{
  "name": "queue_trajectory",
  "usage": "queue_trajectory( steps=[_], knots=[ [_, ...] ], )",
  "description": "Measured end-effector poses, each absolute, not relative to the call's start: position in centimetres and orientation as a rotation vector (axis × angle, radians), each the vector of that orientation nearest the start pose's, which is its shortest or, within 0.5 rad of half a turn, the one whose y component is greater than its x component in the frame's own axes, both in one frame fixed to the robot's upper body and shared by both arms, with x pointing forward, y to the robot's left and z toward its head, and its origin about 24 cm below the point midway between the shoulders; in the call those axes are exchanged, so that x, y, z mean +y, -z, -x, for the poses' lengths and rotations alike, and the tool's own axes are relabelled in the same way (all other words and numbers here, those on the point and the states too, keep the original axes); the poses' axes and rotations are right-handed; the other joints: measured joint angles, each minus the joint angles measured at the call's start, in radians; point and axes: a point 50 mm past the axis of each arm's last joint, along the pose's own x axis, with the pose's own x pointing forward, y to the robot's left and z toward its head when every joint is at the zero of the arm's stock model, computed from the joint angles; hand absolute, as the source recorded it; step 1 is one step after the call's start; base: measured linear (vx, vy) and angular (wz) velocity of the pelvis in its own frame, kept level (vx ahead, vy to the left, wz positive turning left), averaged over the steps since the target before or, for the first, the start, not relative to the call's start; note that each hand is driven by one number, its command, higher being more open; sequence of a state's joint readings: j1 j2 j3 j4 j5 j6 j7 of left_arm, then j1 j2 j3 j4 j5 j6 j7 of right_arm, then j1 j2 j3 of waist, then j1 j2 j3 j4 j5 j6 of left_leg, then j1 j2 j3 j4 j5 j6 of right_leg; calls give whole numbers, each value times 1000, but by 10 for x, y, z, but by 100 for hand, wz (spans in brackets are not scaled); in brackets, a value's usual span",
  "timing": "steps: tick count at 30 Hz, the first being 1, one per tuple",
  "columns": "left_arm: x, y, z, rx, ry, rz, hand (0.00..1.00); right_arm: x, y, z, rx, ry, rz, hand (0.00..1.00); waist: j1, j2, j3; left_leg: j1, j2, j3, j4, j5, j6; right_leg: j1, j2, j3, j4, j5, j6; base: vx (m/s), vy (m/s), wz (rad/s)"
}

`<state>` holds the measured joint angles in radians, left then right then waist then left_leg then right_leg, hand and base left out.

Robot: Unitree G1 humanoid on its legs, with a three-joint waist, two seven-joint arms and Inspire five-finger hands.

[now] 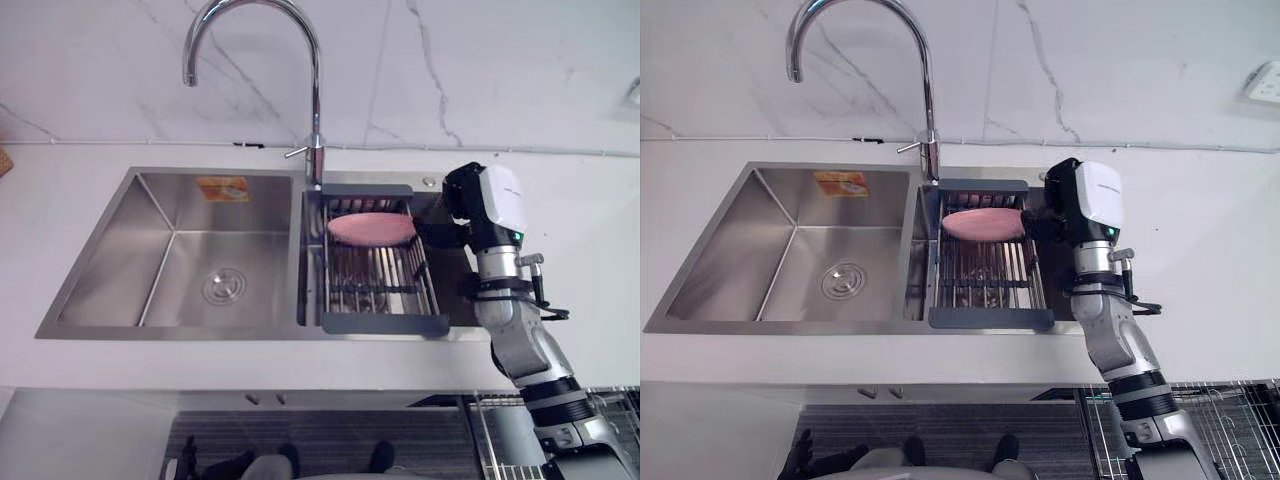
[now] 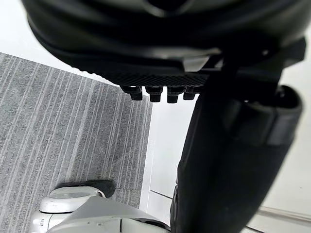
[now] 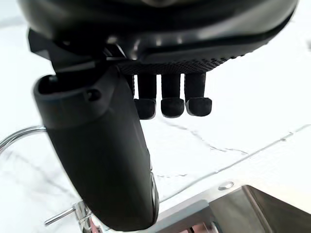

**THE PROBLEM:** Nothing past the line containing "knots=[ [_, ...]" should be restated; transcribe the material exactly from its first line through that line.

**TASK RESPONSE:**
{
  "name": "queue_trajectory",
  "usage": "queue_trajectory( steps=[_], knots=[ [_, ...] ], )",

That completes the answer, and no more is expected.